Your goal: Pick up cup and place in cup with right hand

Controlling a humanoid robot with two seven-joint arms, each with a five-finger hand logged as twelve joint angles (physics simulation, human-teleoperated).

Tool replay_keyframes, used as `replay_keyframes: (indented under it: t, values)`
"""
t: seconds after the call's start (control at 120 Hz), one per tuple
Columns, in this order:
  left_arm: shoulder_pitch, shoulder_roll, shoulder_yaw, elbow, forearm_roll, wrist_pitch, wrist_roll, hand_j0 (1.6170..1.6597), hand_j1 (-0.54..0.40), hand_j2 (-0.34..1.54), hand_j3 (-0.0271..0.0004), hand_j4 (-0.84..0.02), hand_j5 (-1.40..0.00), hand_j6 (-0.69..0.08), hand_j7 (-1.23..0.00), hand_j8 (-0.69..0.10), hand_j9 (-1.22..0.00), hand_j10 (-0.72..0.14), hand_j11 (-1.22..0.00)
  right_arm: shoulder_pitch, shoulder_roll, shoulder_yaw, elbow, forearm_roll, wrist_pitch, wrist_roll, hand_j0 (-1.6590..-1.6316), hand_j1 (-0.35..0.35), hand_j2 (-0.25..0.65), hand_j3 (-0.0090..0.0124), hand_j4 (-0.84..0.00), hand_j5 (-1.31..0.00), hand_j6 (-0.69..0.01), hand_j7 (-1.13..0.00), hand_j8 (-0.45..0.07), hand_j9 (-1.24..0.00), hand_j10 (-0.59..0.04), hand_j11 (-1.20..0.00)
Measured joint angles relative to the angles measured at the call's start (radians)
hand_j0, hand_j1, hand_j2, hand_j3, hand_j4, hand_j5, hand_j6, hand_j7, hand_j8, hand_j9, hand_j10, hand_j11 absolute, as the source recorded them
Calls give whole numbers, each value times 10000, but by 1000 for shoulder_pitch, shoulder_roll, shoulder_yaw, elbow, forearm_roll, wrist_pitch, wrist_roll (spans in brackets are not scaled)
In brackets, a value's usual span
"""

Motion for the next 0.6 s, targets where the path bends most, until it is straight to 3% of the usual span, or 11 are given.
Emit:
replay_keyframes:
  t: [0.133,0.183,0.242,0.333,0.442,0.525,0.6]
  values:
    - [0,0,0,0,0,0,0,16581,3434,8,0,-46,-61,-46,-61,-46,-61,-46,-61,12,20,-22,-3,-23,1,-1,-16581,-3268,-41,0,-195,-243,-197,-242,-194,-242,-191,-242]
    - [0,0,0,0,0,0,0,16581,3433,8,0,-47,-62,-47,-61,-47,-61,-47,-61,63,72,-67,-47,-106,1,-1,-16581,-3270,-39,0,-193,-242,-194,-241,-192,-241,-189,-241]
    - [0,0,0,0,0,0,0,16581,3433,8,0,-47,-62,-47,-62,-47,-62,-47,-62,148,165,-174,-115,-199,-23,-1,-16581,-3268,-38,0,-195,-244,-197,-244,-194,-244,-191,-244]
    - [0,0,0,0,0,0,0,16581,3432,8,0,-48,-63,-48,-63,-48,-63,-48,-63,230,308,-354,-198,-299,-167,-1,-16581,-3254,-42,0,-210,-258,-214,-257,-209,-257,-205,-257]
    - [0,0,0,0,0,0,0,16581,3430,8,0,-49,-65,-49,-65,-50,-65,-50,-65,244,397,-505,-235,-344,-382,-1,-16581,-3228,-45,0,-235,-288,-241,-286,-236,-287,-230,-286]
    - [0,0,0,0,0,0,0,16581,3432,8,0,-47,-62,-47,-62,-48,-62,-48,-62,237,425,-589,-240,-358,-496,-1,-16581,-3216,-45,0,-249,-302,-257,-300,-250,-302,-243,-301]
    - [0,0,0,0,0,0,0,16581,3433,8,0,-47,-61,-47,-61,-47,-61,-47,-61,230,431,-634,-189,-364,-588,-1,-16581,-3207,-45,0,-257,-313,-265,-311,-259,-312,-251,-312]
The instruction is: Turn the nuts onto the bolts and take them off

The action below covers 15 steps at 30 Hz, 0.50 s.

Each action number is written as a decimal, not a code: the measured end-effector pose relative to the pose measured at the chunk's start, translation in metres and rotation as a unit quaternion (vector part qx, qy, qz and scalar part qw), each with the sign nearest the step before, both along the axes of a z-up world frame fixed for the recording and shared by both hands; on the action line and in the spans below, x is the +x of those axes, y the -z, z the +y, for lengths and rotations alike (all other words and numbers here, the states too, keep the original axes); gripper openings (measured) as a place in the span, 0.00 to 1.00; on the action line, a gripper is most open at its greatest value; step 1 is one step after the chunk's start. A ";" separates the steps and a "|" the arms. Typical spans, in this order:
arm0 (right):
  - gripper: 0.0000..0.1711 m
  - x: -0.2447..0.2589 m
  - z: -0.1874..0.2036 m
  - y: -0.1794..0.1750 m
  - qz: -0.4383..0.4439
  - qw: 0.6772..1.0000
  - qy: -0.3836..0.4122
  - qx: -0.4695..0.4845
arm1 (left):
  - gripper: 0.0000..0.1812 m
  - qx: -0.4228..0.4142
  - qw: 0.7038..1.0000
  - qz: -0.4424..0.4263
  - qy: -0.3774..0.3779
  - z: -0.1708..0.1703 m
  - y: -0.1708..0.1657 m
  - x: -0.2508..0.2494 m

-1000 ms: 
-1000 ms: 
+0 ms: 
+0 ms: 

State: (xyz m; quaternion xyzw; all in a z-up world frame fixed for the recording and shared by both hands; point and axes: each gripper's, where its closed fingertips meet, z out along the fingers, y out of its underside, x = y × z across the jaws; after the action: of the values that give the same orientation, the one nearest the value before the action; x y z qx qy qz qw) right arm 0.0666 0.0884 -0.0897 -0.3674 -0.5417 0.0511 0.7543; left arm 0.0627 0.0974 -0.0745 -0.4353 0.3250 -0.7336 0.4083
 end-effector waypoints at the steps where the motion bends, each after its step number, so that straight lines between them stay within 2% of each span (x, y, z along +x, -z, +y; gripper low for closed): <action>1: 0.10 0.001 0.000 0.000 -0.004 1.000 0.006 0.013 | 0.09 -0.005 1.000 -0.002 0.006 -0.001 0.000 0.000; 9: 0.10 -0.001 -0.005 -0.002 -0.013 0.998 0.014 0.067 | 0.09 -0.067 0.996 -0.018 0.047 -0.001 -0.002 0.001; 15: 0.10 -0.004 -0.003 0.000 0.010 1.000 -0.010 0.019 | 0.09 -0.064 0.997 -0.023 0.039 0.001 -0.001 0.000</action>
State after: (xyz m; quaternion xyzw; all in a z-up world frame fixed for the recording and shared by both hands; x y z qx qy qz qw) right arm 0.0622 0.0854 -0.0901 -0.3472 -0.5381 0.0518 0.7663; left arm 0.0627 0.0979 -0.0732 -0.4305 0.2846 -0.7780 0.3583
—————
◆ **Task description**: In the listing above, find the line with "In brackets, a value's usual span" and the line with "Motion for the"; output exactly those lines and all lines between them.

◆ **Completed task**:
In brackets, a value's usual span
"""

Motion for the next 0.6 s, targets where the path bends most, until it is straight to 3% of the usual span, or 11 are given.

There is nothing further in this answer.